Hi, I got a gaint FCR from my dad last year and I want to attach a bike trailer to it so I can take my daughter along with me for rides. The problem I'm having is find a way to attach the quick connect to my bike. Does anyone have any suggestions on what would work? The trailer is a In Step.


----------



## frdfandc (Nov 27, 2007)

Most trailers often hook up to the rear axle with a bracket that goes between the quick release and the frame on the non-drive side of the bike.

Here is the bracket that the In-step trailers use. The quick release goes through the bottom hole and the pin faces away from the bike towards the rear.












If you don't have this bracket, there is nothing you can do. So you will have to order it.

https://www.instep.net/Product/Accessories/Detail/82_Bicycle_Trailer_Coupler_25-SA074/


----------



## miker0221 (Apr 13, 2011)

I have that piece, the problem is that it is to big, there is not enough room on the frame to attach that piece. Has anyone had this problem? Are there any different attachments out there that will work on a fcr?


----------



## frdfandc (Nov 27, 2007)

How is it too big? You are mounting that on the non-drive side of the bike, and not the side with the derailleur, right?


----------



## Pra (Apr 17, 2012)

Miker0221, I am having the exact same issue - the coupler doesn't fit the rear wheel (yes, on the non-drive side, frdfandc). I came across your post trying to find a solution, so let me know if you do. I too have an instep, but have checked the coupler that my friend has with a schwinn, and it's the same.

Based on talking to some bike stores, as of now the options are - 1. take the coupler and bike to a bike guy who will saw away at the coupler to make it fit the fcr frame - I worry about whether this will affect the safe and strength of the coupler and therefore the trailer attachment. 2. One bike store suggested that the chariot trailers have multiple coupler options - have to check that out. 3. Giant itself seems to have a trailer, so will have to call them to check if that (or someone else) will work with the fcr.

Will post here if I find a solution, but meanwhile, please let me know if you find something out too!

Good luck!


----------



## alf1096 (Feb 7, 2008)

View attachment 255164


I got a skewer that had a bracket attached. I had to modify the trailer but this type of bracket is better for your bike.


----------



## Pra (Apr 17, 2012)

alf1096, thanks for your response - where did you get this skewer/bracket attachment from and how did you have to modify your trailer? thanks in advance.


----------



## alf1096 (Feb 7, 2008)

Pra said:


> alf1096, thanks for your response - where did you get this skewer/bracket attachment from and how did you have to modify your trailer? thanks in advance.

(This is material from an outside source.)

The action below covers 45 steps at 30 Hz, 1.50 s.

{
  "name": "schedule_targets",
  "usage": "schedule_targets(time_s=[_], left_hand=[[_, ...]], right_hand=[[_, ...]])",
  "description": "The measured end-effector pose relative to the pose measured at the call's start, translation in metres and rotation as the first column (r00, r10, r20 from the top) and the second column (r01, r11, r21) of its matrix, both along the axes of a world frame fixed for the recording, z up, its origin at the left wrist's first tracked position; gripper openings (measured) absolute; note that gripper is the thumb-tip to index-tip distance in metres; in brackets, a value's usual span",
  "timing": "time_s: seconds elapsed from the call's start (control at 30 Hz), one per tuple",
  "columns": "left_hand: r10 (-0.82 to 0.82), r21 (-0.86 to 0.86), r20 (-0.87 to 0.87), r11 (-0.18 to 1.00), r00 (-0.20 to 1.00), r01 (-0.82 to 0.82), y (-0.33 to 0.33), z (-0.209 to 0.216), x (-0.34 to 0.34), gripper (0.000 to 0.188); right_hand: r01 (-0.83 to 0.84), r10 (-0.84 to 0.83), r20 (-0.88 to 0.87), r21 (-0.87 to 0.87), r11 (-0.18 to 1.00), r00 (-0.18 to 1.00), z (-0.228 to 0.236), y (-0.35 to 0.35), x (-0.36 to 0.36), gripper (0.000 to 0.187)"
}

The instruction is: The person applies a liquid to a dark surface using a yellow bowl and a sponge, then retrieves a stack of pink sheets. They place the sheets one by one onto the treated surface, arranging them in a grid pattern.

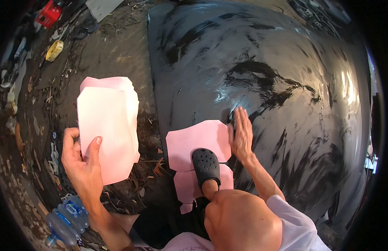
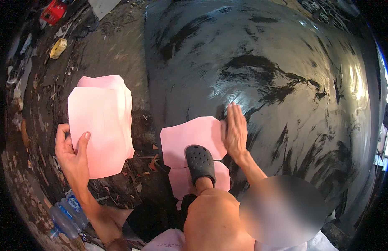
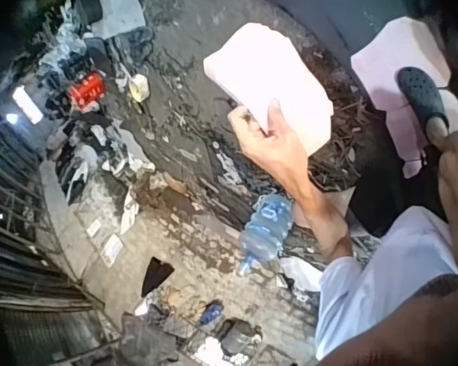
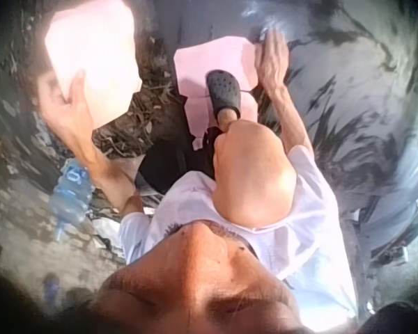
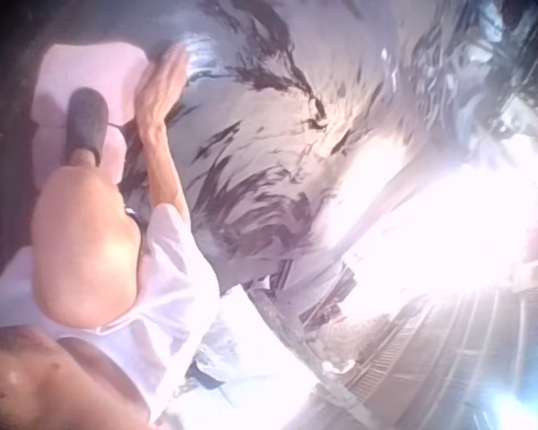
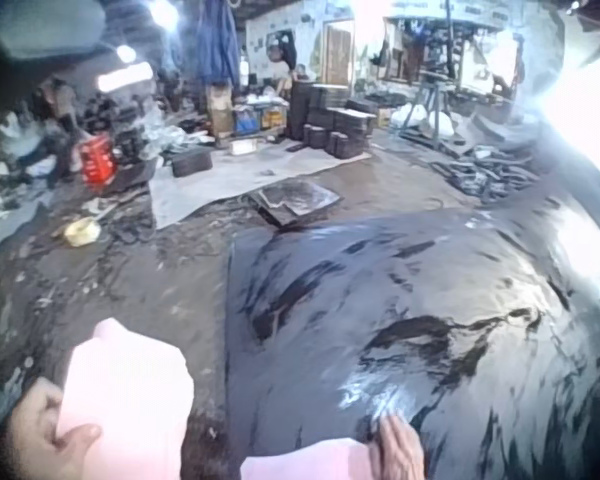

LBS had the skewer laying around and just gave it to me. Just had to bend the bar on the trailer to fit in the opening.


----------



## pennyfarmer (Jul 8, 2012)

I take the skewer apart and put the bracket on between the outer skewer and the frame. Never had one not fit and I use them daily. I may post a pic in the morning.


----------



## Trelli86 (Jul 26, 2014)

I had the same problem when I bought a Cannondale hybrid. I had to ask my friend to trim the coupler at his metal shop. That was the only way I could attach the Instep trailer.


----------



## mgines (Aug 10, 2015)

*Adapter available on Amazon.*

http://www.amazon.com/InStep-Trailer-Adapter-Giant-Bikes/dp/B00WIKG13U

I would strongly suggest anyone with this problem - do not modify the bracket. You are compromising the safety of your child. Buy an adapter.




Trelli86 said:


> I had the same problem when I bought a Cannondale hybrid. I had to ask my friend to trim the coupler at his metal shop. That was the only way I could attach the Instep trailer.
> View attachment 298341


----------



## mgines (Aug 10, 2015)

http://www.amazon.com/InStep-Trailer-Adapter-Giant-Bikes/dp/B00WIKG13U


----------



## Tachycardic (Mar 31, 2013)

I would also add that you should use a closed-cam rear quick release for greater security over an open-cam quick release.


----------